Task prompt
If a line in the listing includes the word "cable", copy it out.

START Dataset excerpts

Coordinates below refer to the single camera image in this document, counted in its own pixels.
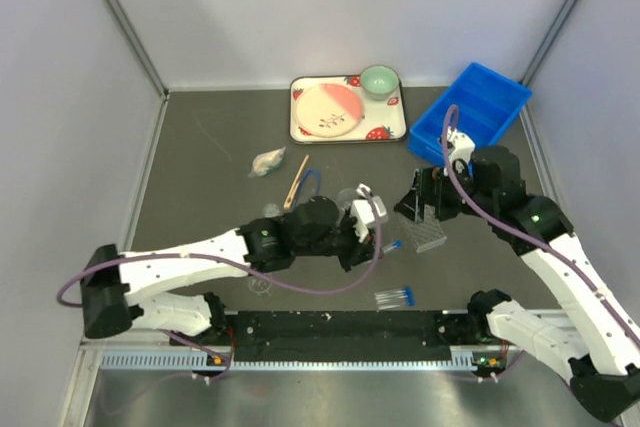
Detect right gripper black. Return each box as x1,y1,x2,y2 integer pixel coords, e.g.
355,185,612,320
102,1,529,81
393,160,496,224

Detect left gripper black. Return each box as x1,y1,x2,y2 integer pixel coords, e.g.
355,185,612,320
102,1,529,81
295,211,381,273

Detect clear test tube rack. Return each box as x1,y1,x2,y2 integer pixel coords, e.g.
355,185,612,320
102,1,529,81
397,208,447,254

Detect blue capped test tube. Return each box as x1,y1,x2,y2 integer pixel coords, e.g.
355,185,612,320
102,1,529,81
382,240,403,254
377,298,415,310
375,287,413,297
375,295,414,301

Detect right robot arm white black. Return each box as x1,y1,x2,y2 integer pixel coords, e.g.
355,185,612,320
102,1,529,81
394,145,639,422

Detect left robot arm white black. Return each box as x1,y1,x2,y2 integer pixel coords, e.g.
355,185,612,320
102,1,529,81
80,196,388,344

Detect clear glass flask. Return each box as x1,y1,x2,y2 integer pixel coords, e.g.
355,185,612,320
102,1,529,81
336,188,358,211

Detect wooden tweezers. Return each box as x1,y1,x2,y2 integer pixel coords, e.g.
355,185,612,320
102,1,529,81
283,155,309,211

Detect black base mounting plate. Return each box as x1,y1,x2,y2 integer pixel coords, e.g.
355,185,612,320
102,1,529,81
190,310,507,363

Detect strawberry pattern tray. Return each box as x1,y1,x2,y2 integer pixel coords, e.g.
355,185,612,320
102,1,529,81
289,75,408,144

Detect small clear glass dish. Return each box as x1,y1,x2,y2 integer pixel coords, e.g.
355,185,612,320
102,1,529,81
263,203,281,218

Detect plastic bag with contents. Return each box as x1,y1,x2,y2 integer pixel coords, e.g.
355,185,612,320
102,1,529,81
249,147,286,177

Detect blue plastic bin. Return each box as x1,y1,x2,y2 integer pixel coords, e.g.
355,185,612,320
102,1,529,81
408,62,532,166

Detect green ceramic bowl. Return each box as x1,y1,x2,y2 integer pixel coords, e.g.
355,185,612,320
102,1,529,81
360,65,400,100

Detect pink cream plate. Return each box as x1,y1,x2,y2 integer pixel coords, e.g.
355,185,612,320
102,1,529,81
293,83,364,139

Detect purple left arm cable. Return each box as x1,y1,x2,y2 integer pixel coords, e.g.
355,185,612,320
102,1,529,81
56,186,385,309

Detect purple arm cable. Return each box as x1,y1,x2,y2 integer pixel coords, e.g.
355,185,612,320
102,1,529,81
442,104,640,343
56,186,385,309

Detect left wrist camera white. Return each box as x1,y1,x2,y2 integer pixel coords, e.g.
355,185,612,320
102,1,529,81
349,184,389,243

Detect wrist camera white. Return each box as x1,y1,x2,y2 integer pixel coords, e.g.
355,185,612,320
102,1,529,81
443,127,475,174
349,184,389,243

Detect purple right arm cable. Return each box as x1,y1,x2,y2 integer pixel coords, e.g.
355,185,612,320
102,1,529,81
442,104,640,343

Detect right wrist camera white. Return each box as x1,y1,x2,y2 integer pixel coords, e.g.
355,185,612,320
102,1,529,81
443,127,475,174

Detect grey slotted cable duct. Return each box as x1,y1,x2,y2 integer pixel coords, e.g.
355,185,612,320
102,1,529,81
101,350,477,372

END Dataset excerpts
START Dataset excerpts

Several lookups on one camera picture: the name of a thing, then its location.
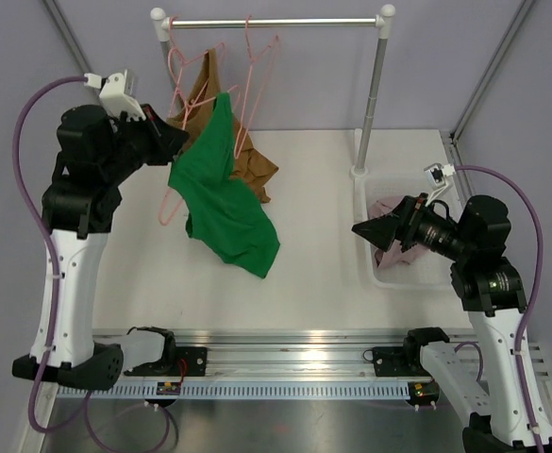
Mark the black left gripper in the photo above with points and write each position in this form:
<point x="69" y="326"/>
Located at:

END Dataset excerpts

Output for this task
Detect purple left arm cable. Return each box as x1,y1,x2,y2 integer pixel coords, e.g.
Detect purple arm cable. Return each box as x1,y1,x2,y2 integer pixel coords, e.g.
Detect purple right arm cable. Return each box as x1,y1,x2,y2 integer pixel coords, e.g.
Detect grey slotted cable duct. Return each box as x1,y1,x2,y2 integer pixel coords, e.g.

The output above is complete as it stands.